Kandalla Prashanth K, Sarrazin Sandrine, Molawi Kaaweh, Berruyer Carole, Redelberger David, Favel Anne, Bordi Christophe, de Bentzmann Sophie, Sieweke Michael H
Centre National de la Recherche Scientifique, Institut National de la Santé et de la Recherche Médicale, Centre d'Immunologie de Marseille-Luminy, Aix Marseille Université, 13288 Marseille, France.
Max-Delbrück-Centrum für Molekulare Medizin in der Helmholtzgemeinschaft, 13125 Berlin, Germany.
J Exp Med. 2016 Oct 17;213(11):2269-2279. doi: 10.1084/jem.20151975. Epub 2016 Oct 10.
Myeloablative treatment preceding hematopoietic stem cell (HSC) and progenitor cell (HS/PC) transplantation results in severe myeloid cytopenia and susceptibility to infections in the lag period before hematopoietic recovery. We have previously shown that macrophage colony-stimulating factor (CSF-1; M-CSF) directly instructed myeloid commitment in HSCs. In this study, we tested whether this effect had therapeutic benefit in improving protection against pathogens after HS/PC transplantation. M-CSF treatment resulted in an increased production of mature myeloid donor cells and an increased survival of recipient mice infected with lethal doses of clinically relevant opportunistic pathogens, namely the bacteria Pseudomonas aeruginosa and the fungus Aspergillus fumigatus M-CSF treatment during engraftment or after infection efficiently protected from these pathogens as early as 3 days after transplantation and was effective as a single dose. It was more efficient than granulocyte CSF (G-CSF), a common treatment of severe neutropenia, which showed no protective effect under the tested conditions. M-CSF treatment showed no adverse effect on long-term lineage contribution or stem cell activity and, unlike G-CSF, did not impede recovery of HS/PCs, thrombocyte numbers, or glucose metabolism. These results encourage potential clinical applications of M-CSF to prevent severe infections after HS/PC transplantation.

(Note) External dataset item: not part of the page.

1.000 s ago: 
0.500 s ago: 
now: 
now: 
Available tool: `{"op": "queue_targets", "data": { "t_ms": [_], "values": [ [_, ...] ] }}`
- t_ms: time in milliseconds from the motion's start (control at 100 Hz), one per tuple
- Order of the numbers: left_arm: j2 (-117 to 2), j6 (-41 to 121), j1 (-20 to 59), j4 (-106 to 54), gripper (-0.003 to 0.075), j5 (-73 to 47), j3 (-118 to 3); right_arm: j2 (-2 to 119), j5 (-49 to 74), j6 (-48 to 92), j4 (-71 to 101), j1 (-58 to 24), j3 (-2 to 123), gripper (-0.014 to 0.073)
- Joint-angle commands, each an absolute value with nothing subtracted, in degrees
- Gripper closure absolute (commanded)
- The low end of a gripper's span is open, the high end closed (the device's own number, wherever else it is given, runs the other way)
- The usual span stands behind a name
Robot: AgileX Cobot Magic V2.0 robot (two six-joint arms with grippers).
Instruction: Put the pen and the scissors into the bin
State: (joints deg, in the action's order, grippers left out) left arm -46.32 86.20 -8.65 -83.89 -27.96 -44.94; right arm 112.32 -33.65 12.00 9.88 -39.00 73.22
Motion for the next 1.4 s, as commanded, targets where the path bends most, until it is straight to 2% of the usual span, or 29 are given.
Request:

在造血干细胞(HSC)和祖细胞(HS/PC)移植前进行清髓性治疗,会导致严重的髓细胞减少,并在造血恢复前的滞后期易发生感染。我们之前已经表明,巨噬细胞集落刺激因子(CSF-1;M-CSF)可直接指导造血干细胞向髓系分化。在本研究中,我们测试了这种作用在改善HS/PC移植后对病原体的抵抗力方面是否具有治疗益处。M-CSF治疗导致成熟髓系供体细胞产量增加,感染致死剂量临床相关机会性病原体(即铜绿假单胞菌和烟曲霉)的受体小鼠存活率提高。移植期间或感染后进行M-CSF治疗,早在移植后3天就能有效保护小鼠免受这些病原体侵害,且单剂量即可起效。它比治疗严重中性粒细胞减少的常用药物粒细胞集落刺激因子(G-CSF)更有效,在测试条件下G-CSF没有保护作用。M-CSF治疗对长期谱系贡献或干细胞活性没有不良影响,与G-CSF不同,它不会阻碍HS/PC、血小板数量或葡萄糖代谢的恢复。这些结果促使M-CSF在预防HS/PC移植后严重感染方面具有潜在的临床应用价值。